Tunisian Lamb Tagine with Toasted Almonds and Couscous
The stews of North Africa are known as tagines (also spelled tejines), after the conical ceramic vessel in which they are traditionally made. The lid of a tagine is tall, causing the steam coming off of the stew to cool at its upper reaches and precipitate back into the vessel, so that none of the aroma or flavor is lost during cooking. This is exactly what happens in a slow cooker. The flavors in this tagine are classic Berber: cumin, coriander, cinnamon, and pepper, which have been cultivated for thousands of years by these ancient peoples in the mountain and desert regions of Morocco, Algeria, and Tunisia. Ground toasted almonds thicken the broth in the last minutes of cooking. The tagine is traditionally served with couscous.
• For chicken tagine, substitute boneless chicken thighs for the lamb and eliminate the allspice.
• Tagines can also be served on any small pasta, such as orzo or acini de pepe, cooked according to the package directions, or with toasted couscous (a.k.a. Israeli couscous, pearl couscous, or super couscous). To make toasted couscous: Heat 1 tablespoon olive oil in a large saucepan over medium-high heat. Add 2 cups couscous and sauté until lightly toasted, about 3 minutes. Add 3¾ cups boiling water and salt and pepper to taste. Reduce the heat to medium, cover, and simmer until the liquid is absorbed, about 12 minutes.
Precook: 20 minutes
Slow Cook: 3 to 4 hours on high, or 6 to 8 hours on low, in a 5- to 6-quart slow cooker
At the End: 15 minutes
Cooking Methodslow cooking
OccasionBuffet, Casual Dinner Party, Family Get-together
Recipe Coursemain course
Dietary Considerationmain course
Taste and Texturejuicy, meaty, savory, spiced
- 2 pounds lamb cubes for stew
- Kosher salt
- 4 tablespoons extra virgin olive oil, divided
- 1 pound parsnips (about 5), peeled and cut into 1-inch chunks
- 2 large sweet potatoes, peeled and cut into 1 ½-inch chunks
- 2 celery ribs, cut into 1-inch-thick slices
- 2 onions, cut into 1-inch cubes
- 4 cloves garlic, minced
- 1 tablespoon ground cumin, preferably ground from whole seeds toasted in a dry skillet
- 1 tablespoon ground coriander
- ½ teaspoon ground allspice
- 1½ cups beef broth
- 1 can (about 15 ounces) diced tomatoes, with their juice
- 1 teaspoon coarsely ground black pepper
- 1 cinnamon stick, about 3 inches
- 1 dried red chile pepper
- ¼ cup ground toasted almonds
- Juice and finely grated zest of ½ lemon
- 2½ cups water
- 2 cups couscous
- ¼ cup chopped fresh Italian (flat-leaf) parsley or fresh cilantro, or a mixture of the two
Season the lamb liberally with salt to taste. Heat 2 tablespoons of the olive oil in a large skillet over medium-high heat and brown the lamb lightly in batches, 3 to 5 minutes per side. Transfer each batch to a 5- to 6-quart slow cooker after it is browned.

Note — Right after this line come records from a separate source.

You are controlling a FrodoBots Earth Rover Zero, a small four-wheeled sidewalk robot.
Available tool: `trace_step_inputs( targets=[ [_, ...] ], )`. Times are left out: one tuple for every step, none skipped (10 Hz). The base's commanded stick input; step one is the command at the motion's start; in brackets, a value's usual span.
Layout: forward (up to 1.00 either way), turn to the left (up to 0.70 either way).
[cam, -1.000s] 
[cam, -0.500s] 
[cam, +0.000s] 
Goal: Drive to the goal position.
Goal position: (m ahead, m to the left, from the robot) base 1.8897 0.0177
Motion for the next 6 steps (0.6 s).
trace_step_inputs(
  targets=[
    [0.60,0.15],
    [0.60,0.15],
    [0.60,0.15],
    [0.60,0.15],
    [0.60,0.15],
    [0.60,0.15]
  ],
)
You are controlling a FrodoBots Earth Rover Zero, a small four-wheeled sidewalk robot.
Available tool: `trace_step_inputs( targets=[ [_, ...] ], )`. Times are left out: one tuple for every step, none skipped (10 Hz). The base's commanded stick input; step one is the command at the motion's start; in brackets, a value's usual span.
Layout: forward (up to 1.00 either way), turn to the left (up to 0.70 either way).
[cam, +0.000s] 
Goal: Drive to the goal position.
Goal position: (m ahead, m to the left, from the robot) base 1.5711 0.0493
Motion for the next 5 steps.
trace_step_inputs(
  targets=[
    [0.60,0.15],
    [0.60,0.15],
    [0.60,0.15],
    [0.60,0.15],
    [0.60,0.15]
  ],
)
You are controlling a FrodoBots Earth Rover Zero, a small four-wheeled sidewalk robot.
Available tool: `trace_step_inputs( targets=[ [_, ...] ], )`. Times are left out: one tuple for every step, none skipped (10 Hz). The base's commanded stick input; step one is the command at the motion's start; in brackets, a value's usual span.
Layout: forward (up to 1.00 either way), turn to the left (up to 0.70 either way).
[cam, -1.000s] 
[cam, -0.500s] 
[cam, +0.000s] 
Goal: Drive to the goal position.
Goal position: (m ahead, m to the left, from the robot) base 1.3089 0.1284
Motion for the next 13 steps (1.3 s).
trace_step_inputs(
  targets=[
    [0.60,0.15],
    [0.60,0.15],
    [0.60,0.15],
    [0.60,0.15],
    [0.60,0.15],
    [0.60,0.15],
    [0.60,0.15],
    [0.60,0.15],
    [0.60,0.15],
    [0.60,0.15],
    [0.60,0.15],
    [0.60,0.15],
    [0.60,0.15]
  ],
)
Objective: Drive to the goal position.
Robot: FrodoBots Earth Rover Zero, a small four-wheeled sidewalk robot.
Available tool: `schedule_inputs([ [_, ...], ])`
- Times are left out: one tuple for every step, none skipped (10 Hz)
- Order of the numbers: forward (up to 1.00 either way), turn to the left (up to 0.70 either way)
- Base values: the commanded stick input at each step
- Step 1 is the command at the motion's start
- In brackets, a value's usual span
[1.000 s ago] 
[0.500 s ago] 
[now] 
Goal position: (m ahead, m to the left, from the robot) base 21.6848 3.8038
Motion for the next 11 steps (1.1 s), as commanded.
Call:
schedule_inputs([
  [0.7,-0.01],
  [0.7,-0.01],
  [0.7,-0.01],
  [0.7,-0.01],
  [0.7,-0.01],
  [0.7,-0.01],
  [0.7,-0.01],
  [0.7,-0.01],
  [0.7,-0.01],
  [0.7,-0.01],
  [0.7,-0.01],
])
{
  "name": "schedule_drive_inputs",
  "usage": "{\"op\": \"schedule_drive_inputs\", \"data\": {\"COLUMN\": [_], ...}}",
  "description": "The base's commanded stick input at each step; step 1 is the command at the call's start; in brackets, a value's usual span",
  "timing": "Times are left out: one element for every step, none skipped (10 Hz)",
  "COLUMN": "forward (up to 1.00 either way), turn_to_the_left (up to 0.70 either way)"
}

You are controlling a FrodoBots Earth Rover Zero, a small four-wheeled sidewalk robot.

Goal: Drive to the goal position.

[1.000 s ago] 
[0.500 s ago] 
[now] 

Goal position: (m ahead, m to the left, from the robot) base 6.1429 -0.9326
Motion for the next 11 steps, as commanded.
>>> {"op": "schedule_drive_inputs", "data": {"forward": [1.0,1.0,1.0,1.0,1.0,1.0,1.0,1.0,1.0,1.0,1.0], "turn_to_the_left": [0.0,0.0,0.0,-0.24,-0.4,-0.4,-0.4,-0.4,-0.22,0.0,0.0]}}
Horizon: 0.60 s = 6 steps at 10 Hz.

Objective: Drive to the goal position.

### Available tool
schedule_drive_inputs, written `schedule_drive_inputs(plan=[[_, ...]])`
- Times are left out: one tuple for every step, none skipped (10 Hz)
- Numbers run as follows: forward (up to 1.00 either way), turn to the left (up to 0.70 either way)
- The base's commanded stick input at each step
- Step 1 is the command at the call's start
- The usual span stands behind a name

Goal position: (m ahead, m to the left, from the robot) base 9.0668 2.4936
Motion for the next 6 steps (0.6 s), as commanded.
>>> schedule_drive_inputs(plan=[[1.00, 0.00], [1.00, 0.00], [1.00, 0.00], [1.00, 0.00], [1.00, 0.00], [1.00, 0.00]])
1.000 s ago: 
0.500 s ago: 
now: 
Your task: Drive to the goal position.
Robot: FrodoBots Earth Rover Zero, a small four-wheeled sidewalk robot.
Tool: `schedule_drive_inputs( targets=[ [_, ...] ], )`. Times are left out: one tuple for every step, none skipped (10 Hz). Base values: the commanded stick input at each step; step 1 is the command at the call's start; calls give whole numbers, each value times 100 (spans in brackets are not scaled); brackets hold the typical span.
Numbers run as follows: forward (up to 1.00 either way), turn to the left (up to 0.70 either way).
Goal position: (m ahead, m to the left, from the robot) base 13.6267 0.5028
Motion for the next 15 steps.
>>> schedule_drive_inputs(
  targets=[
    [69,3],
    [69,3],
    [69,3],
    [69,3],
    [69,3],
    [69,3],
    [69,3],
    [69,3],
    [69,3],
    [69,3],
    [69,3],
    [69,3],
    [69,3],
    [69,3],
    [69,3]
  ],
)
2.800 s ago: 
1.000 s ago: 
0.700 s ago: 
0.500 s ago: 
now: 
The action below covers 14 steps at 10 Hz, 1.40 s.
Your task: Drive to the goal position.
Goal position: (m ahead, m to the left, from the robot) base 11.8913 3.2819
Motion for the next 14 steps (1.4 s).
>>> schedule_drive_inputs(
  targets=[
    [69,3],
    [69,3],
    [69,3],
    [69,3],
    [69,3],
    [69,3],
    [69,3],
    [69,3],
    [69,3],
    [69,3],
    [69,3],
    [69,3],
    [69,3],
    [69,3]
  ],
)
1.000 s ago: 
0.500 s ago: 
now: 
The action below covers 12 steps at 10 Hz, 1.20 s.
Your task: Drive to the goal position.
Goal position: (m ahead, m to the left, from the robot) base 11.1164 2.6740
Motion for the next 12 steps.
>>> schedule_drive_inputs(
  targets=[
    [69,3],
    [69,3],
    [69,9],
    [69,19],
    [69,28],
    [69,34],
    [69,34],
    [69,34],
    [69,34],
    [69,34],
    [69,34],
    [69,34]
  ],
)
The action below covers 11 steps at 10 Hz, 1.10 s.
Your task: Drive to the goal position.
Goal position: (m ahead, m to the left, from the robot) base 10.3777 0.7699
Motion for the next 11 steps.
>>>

Add another tablespoon olive oil to the skillet. Add the parsnips, sweet potatoes, celery, and onions and sauté until lightly browned and barely tender, about 4 minutes. Stir in the garlic, cumin, coriander, and allspice, and cook until the vegetables are coated and the spices are aromatic, about 1 minute. Transfer to the cooker.
Add the beef broth to the skillet and heat to boiling, scraping up any browned bits clinging to the bottom of the pan; pour into the cooker.
Add the tomatoes to the cooker, and stir gently to combine. Add the black pepper, cinnamon stick, and chile pepper, submerging the cinnamon and chile. Cover the cooker and cook for 3 to 4 hours on high, or 6 to 8 hours on low, until fork-tender.
While the stew is cooking, mix the almonds, lemon juice, and lemon zest in a small bowl.
When the stew is done, remove the cinnamon stick and chile pepper. Stir in the almond mixture and cook on high until slightly thickened, about 15 minutes. At the same time, bring the remaining 1 tablespoon olive oil and the water to a boil in a large saucepan. Stir in the couscous until fully moistened, cover, remove from the heat, and let rest for 5 minutes.
Serve the stew on a bed of couscous and sprinkle with chopped parsley and/or cilantro.